Discrepancy in Alert Rule Evaluation.

234 views
Skip to first unread message

yagyans...@gmail.com

unread,
Nov 7, 2020, 3:16:31 AM11/7/20
to Prometheus Users

Hi. I am using Blackbox Exporter v 0.18.0 for generating Host Down Alerts. Below is the configured rule.
  - alert: HostDown
    expr: probe_success{job=~"Ping-All-Servers"} == 0
    for: 1m
    labels:
      severity: "CRITICAL"
    annotations:
      summary: "Server is Down - *{{ $labels.instance }}*"
      identifier: "*Cluster:* `{{ $labels.cluster }}`, *node:* `{{ $labels.node }}` "

Now, when I am checking my Prometheus' alert page http://x.x.x.x:9090/alerts, I see 7-8 HostDown in PENDING state everytime, and when at the same time I check my Blackbox Exporter's debug log, I don't see any Probe Failed for my ICMP module for those instances.
I am missing something here?

Thanks in advance!

yagyans...@gmail.com

unread,
Nov 7, 2020, 3:17:10 AM11/7/20
to Prometheus Users
Prometheus Version - 2.20.1

Brian Candler

unread,
Nov 7, 2020, 3:42:36 AM11/7/20
to Prometheus Users
Go into the Prometheus query browser (front page in the web interface, normally port 9090), and enter the query:

probe_success{job=~"Ping-All-Servers"}

and switch to graph mode.  Is the line going up and down?  Then probes are failing.

If you want to see logs of these failures, then on the blackbox_exporter you'll need to add --log.level=debug to its command line args.

Alternatively, if you are testing with curl, you can add "&debug=true" to the URL.  e.g.

curl -g 'localhost:9115/probe?module=foo&target=bar&debug=true'

Do this repeatedly until you see a failure, and the failure logs will be included in the HTTP response.
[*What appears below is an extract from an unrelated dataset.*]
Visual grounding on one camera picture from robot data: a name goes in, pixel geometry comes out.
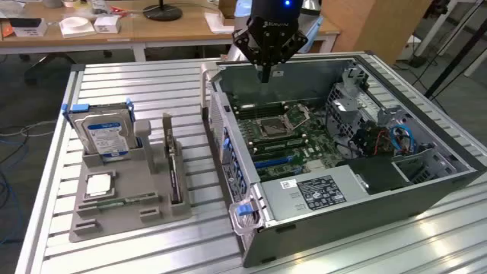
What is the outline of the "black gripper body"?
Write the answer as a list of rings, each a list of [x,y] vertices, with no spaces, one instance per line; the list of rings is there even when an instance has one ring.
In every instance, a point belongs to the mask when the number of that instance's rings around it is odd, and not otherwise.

Note that the blackbox exporter by default sets a deadline of 0.5 seconds less than the scrape interval.  So if you have a very short scrape interval (say 1s) then each probe only has 0.5s to complete.

yagyans...@gmail.com

unread,
Nov 7, 2020, 3:49:15 AM11/7/20
to Prometheus Users
Hi Brian,

My Blackbox exporter is already running with Debug Log Mode and still, I don't see and probe failed logs for that period.
Also, I have ran the query for some of the instances that I saw in PENDING state, but I do not see any failures there also, probe_success is 1 for them constantly without any variation in between.

Brian Candler

unread,
Nov 7, 2020, 4:09:20 AM11/7/20
to Prometheus Users
The promQL query    probe_success{job=~"Ping-All-Servers"} == 0

is a filter.  It returns the set of timeseries where the job label matches "Ping-All-Servers" and the value is zero.  It cannot return a non-empty set of results unless those conditions are met.

What's your rule evaluation interval, and what's the scrape interval for your blackbox job?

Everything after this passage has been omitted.